Differential regulation of steroidogenic enzymes during differentiation optimizes testosterone production by adult rat Leydig cells.

The postnatal differentiation of rat Leydig cells may be subdivided into three stages based on morphology and steroid production. The purpose of this study was to clarify the developmental mechanisms underlying increased testosterone production by measuring steady state levels of the mRNAs for three steroidogenic enzymes in isolated Leydig cells at each stage of differentiation. These include Leydig cell progenitors on day 21, immature Leydig cells on day 35, and adult Leydig cells on day 90. The steroidogenic enzymes were 1) cholesterol side-chain cleavage enzyme (CSCC), 2) 17 alpha-hydroxylase (P450-17 alpha), and 3) 3 alpha-hydroxysteroid dehydrogenase (3 alpha HSD). We report that levels of CSCC and P450-17 alpha mRNAs increase, whereas 3 alpha HSD mRNA levels decline during the course of Leydig cell differentiation.
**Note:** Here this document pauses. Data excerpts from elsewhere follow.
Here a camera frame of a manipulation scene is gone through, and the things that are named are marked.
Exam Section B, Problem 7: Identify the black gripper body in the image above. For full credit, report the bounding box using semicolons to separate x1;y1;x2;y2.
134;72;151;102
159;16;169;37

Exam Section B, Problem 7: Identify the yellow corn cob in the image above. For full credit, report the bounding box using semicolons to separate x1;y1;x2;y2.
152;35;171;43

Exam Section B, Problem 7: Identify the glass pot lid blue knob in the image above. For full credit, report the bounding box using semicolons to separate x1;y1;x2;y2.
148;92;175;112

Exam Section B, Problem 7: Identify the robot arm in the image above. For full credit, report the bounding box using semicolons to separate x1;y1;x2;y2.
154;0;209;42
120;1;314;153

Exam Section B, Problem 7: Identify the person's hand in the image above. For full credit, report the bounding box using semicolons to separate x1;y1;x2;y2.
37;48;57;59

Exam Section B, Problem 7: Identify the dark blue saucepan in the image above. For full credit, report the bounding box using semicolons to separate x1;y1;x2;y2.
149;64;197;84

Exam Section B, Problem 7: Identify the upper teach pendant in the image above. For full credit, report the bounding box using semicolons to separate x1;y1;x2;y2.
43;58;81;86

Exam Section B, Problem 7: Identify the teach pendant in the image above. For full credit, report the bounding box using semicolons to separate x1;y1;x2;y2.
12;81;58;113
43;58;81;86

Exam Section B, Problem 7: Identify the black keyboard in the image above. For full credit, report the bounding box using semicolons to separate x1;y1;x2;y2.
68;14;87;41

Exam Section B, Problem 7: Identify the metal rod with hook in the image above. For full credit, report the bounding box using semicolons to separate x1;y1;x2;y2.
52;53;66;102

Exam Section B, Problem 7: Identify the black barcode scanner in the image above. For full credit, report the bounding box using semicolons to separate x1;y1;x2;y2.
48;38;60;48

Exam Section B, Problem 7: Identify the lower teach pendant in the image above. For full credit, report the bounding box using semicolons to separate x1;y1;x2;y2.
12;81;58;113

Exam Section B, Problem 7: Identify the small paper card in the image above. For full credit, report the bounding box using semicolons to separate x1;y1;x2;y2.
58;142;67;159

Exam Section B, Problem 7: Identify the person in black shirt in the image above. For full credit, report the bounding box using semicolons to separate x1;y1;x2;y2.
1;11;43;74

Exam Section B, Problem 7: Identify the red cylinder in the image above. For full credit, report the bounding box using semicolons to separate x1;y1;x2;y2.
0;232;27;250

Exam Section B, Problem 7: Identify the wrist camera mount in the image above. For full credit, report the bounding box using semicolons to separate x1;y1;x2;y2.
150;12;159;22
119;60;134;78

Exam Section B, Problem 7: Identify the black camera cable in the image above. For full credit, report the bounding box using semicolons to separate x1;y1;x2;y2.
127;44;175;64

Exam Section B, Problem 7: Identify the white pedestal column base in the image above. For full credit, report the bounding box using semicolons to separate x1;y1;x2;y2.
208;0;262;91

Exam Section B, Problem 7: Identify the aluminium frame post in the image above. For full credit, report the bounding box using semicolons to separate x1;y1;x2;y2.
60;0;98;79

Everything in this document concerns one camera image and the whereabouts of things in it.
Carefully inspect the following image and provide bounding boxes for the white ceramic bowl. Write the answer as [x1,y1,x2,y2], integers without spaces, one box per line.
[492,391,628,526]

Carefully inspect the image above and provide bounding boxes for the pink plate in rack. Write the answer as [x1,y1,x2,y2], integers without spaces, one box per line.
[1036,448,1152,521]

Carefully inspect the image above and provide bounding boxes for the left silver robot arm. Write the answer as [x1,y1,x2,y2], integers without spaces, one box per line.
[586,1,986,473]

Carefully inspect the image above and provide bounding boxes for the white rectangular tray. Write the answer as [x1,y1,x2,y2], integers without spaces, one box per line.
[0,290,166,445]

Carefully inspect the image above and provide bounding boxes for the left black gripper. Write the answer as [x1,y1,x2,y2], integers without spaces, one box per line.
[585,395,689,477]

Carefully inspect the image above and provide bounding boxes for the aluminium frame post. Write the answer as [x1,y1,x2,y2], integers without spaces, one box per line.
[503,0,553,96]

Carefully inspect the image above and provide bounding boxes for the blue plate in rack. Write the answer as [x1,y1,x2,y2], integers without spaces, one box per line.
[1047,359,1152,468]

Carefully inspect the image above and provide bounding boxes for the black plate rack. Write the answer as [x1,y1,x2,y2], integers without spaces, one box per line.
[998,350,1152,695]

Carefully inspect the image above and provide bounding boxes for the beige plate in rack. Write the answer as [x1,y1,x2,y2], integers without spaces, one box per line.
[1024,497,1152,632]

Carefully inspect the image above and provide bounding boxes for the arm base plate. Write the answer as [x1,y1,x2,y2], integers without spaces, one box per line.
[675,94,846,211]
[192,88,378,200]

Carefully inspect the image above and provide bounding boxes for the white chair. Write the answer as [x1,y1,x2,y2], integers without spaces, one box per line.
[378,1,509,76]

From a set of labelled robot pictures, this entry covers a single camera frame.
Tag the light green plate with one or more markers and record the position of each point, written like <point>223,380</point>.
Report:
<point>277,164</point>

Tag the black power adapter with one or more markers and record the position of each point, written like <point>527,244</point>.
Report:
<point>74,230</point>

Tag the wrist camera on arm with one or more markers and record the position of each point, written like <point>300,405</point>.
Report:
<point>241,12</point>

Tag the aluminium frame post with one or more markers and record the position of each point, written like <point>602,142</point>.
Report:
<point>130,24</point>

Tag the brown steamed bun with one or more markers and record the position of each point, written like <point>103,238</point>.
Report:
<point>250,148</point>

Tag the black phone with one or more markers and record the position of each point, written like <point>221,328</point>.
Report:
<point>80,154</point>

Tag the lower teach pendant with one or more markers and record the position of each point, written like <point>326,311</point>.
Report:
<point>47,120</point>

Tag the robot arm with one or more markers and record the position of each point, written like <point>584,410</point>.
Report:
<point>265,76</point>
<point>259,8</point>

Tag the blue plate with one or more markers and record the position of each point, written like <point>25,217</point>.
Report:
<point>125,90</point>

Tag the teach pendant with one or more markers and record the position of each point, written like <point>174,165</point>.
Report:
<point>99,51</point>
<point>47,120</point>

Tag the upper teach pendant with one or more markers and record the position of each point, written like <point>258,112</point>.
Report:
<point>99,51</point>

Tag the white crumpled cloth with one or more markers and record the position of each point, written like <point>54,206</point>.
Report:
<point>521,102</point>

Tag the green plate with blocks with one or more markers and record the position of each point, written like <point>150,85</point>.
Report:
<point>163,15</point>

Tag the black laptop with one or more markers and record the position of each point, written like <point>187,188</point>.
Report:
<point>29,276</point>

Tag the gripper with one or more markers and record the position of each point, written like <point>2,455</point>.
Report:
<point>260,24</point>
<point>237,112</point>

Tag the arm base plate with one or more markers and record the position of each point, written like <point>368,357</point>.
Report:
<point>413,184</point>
The levels of 3 alpha HSD mRNA were high in progenitor Leydig cells that appeared to contain little smooth endoplasmic reticulum and decreased in cells as smooth endoplasmic reticulum developed and other enzyme mRNAs increased. These observations suggest that the factors that regulate 3 alpha HSD mRNA levels are startlingly different from those that regulate the mRNA levels of CSCC and P450-17 alpha. We conclude that the progressive increase in the capacity of differentiating Leydig cells to produce testosterone can be explained in part by an increase in the activity of enzymes that synthesize testosterone (CSCC and P450-17 alpha) and a decrease in the activity of an enzyme that metabolizes testosterone and its precursors (3 alpha HSD).